Con gesto deciso, colei che è detta la Lupa getta il sacchetto in mare. L’oggetto rimane a galla per un attimo, poi viene inghiottito dalle onde e scompare alla vista degli uomini.

Da qualche parte, uno stregone in tunica porpora urla oscene maledizioni e giura vendetta.

Marada non lo sa ed anche se lo sapesse, probabilmente, non ne sarebbe turbata. Ora, colei che è detta la Lupa volge lo sguardo verso l’orizzonte, mentre il vento le scompiglia i capelli. Ha ancora molto tempo davanti a se e nuove avventure da vivere.

 

FINE

 

NOTE DELL’AUTORE

 

 

            Si conclude, così, almeno per ora, l’avventura di Marada la Lupa, se vi è piaciuta, beh, allora altre potrebbero seguire. Ed ora qualche chiarimento sui personaggi di questa storia.

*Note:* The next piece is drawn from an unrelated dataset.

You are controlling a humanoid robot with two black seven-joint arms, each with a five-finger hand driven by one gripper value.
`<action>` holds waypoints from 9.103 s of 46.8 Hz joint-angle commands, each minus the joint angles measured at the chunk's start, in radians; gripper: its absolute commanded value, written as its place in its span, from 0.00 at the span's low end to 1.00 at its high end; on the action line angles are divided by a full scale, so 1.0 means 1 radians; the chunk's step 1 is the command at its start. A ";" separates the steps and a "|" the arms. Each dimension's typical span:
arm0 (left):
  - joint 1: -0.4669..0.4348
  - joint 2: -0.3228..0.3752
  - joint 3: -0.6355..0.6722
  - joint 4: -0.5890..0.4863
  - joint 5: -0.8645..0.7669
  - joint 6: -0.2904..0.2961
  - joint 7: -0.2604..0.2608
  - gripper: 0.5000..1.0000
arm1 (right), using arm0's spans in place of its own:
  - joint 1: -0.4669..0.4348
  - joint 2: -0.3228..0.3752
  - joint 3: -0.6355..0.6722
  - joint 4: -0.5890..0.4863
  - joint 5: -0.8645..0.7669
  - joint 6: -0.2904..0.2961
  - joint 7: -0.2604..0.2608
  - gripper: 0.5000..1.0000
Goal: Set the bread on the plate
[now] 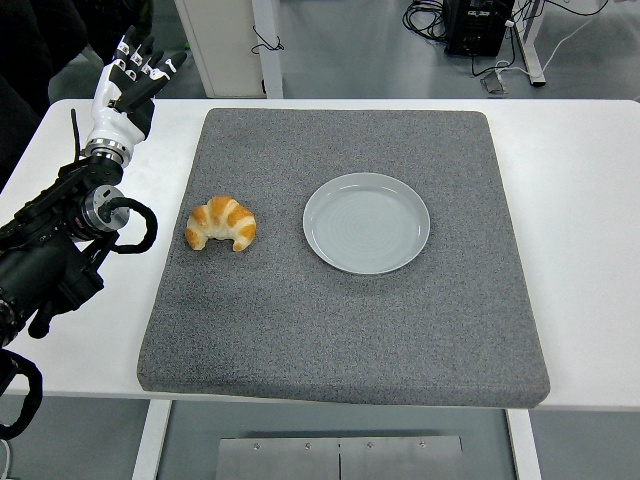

1)       Marada la Lupa è stata creata nel febbraio 1982 da Chris Claremont & John Bolton sul n° 10 della rivista in bianco e nero “Epic Illustrated”, portabandiera della linea “matura” della Marvel, l’etichetta Epic e le sue prime due avventure furono, successivamente, raccolte, a colori, nella Graphic Novel del 1985, dal titolo, appunto, “Marada the She-Wolf. La sua genesi vale la pena di essere raccontata. All’inizio la trama era stata concepita per il personaggio di Red Sonja, comprimaria storica della serie di Conan il Barbaro. Per motivi di copyright, presumibilmente legati al film su Red Sonja interpretato da Brigitte Nielsen, all’epoca in produzione, e noto in Italia col titolo di “Yado”, l’uso di Red Sonja fu interdetto e Claremont riscrisse la storia spostando l’azione dall’Era Hyboriana agli inizi dell’Impero Romano; la Diavolessa (She-Devil) divenne la Lupa (She-Wolf); i capelli rossi divennero d’argento, ma a parte questo, i due personaggi avevano davvero molto in comune, anche se Marada, complice il tratto di John Bolton, è, decisamente, più sensuale e, diversamente che con Red Sonja, non mancano le scene glamour con la protagonista, anzi le protagoniste (non bisogna dimenticare la giovane apprendista strega Arianrhod), abbastanza spesso discinte od in pose languide. Ironicamente, la trama della prima avventura di Marada fu riadattata quattro anni dopo da Jim Owsley, attualmente noto come Christopher Priest, & Val Semeiks per una storia di Conan the Barbarian con coprotagonista proprio Red Sonja. Il titolo: “La Canzone di Marada” è un chiaro omaggio alla storia di Roy Thomas & Barry Windsor-Smith “La canzone di Red Sonja” pubblicata su Cona the Barbarian #24 (Albi dei Super Eroi, Corno, #43) dove il personaggio di Red Sonja, comparso già nel numero nel numero precedente, riceve la sua consacrazione definitiva.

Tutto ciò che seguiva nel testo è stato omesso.